**Assigned task**
Output an exact reproduction of the data.

================================

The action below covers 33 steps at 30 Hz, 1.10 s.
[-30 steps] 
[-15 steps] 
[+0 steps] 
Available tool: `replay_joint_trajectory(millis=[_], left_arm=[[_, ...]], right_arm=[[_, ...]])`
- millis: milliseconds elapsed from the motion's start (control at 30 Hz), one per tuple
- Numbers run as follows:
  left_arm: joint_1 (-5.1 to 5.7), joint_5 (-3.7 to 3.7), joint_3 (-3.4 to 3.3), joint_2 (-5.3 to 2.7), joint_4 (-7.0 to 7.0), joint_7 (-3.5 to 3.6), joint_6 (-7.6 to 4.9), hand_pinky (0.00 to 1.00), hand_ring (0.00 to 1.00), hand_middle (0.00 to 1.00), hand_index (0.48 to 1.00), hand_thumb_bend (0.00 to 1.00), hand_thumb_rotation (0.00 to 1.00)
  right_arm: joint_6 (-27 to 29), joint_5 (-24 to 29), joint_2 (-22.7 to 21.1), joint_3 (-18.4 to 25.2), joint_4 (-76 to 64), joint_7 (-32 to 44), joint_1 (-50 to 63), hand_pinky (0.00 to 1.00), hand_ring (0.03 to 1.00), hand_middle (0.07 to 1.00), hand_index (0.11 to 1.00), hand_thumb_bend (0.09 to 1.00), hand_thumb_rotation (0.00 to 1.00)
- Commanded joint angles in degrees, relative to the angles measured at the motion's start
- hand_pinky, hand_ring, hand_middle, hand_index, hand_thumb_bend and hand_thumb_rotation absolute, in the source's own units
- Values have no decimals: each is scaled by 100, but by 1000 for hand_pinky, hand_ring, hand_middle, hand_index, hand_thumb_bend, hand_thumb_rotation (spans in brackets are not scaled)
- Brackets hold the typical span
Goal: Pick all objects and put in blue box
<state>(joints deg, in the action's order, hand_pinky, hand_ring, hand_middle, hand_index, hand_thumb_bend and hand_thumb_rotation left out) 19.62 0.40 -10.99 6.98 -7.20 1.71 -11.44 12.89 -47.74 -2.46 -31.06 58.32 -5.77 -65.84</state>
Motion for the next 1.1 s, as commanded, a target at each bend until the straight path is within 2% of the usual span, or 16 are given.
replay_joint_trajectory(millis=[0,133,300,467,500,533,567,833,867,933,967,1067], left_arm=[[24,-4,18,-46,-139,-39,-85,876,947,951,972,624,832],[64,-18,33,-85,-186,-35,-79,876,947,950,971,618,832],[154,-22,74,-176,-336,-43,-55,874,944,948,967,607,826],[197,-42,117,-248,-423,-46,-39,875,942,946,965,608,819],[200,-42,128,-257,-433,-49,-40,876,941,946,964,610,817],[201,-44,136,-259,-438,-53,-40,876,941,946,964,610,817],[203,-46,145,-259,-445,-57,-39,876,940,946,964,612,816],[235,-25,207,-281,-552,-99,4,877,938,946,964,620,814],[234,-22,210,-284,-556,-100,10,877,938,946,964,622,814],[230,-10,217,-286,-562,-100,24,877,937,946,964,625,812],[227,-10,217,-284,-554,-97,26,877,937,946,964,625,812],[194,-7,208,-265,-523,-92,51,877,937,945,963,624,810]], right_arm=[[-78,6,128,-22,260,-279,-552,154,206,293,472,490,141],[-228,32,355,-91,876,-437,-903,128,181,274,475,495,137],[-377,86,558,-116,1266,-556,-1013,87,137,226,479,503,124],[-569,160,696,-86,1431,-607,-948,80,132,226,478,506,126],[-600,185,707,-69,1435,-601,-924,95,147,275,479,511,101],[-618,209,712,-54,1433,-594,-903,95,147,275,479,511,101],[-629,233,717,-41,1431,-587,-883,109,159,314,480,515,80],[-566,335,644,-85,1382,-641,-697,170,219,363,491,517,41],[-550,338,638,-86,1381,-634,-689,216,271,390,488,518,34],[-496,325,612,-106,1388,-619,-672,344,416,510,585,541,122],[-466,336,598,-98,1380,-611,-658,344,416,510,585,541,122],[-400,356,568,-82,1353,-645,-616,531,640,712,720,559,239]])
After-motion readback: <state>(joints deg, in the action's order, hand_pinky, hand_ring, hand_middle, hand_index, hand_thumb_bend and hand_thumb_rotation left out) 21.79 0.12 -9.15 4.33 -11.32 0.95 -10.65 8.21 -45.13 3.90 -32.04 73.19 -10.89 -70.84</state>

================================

**Output**
The action below covers 33 steps at 30 Hz, 1.10 s.
[-30 steps] 
[-15 steps] 
[+0 steps] 
Available tool: `replay_joint_trajectory(millis=[_], left_arm=[[_, ...]], right_arm=[[_, ...]])`
- millis: milliseconds elapsed from the motion's start (control at 30 Hz), one per tuple
- Numbers run as follows:
  left_arm: joint_1 (-5.1 to 5.7), joint_5 (-3.7 to 3.7), joint_3 (-3.4 to 3.3), joint_2 (-5.3 to 2.7), joint_4 (-7.0 to 7.0), joint_7 (-3.5 to 3.6), joint_6 (-7.6 to 4.9), hand_pinky (0.00 to 1.00), hand_ring (0.00 to 1.00), hand_middle (0.00 to 1.00), hand_index (0.48 to 1.00), hand_thumb_bend (0.00 to 1.00), hand_thumb_rotation (0.00 to 1.00)
  right_arm: joint_6 (-27 to 29), joint_5 (-24 to 29), joint_2 (-22.7 to 21.1), joint_3 (-18.4 to 25.2), joint_4 (-76 to 64), joint_7 (-32 to 44), joint_1 (-50 to 63), hand_pinky (0.00 to 1.00), hand_ring (0.03 to 1.00), hand_middle (0.07 to 1.00), hand_index (0.11 to 1.00), hand_thumb_bend (0.09 to 1.00), hand_thumb_rotation (0.00 to 1.00)
- Commanded joint angles in degrees, relative to the angles measured at the motion's start
- hand_pinky, hand_ring, hand_middle, hand_index, hand_thumb_bend and hand_thumb_rotation absolute, in the source's own units
- Values have no decimals: each is scaled by 100, but by 1000 for hand_pinky, hand_ring, hand_middle, hand_index, hand_thumb_bend, hand_thumb_rotation (spans in brackets are not scaled)
- Brackets hold the typical span
Goal: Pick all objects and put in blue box
<state>(joints deg, in the action's order, hand_pinky, hand_ring, hand_middle, hand_index, hand_thumb_bend and hand_thumb_rotation left out) 19.62 0.40 -10.99 6.98 -7.20 1.71 -11.44 12.89 -47.74 -2.46 -31.06 58.32 -5.77 -65.84</state>
Motion for the next 1.1 s, as commanded, a target at each bend until the straight path is within 2% of the usual span, or 16 are given.
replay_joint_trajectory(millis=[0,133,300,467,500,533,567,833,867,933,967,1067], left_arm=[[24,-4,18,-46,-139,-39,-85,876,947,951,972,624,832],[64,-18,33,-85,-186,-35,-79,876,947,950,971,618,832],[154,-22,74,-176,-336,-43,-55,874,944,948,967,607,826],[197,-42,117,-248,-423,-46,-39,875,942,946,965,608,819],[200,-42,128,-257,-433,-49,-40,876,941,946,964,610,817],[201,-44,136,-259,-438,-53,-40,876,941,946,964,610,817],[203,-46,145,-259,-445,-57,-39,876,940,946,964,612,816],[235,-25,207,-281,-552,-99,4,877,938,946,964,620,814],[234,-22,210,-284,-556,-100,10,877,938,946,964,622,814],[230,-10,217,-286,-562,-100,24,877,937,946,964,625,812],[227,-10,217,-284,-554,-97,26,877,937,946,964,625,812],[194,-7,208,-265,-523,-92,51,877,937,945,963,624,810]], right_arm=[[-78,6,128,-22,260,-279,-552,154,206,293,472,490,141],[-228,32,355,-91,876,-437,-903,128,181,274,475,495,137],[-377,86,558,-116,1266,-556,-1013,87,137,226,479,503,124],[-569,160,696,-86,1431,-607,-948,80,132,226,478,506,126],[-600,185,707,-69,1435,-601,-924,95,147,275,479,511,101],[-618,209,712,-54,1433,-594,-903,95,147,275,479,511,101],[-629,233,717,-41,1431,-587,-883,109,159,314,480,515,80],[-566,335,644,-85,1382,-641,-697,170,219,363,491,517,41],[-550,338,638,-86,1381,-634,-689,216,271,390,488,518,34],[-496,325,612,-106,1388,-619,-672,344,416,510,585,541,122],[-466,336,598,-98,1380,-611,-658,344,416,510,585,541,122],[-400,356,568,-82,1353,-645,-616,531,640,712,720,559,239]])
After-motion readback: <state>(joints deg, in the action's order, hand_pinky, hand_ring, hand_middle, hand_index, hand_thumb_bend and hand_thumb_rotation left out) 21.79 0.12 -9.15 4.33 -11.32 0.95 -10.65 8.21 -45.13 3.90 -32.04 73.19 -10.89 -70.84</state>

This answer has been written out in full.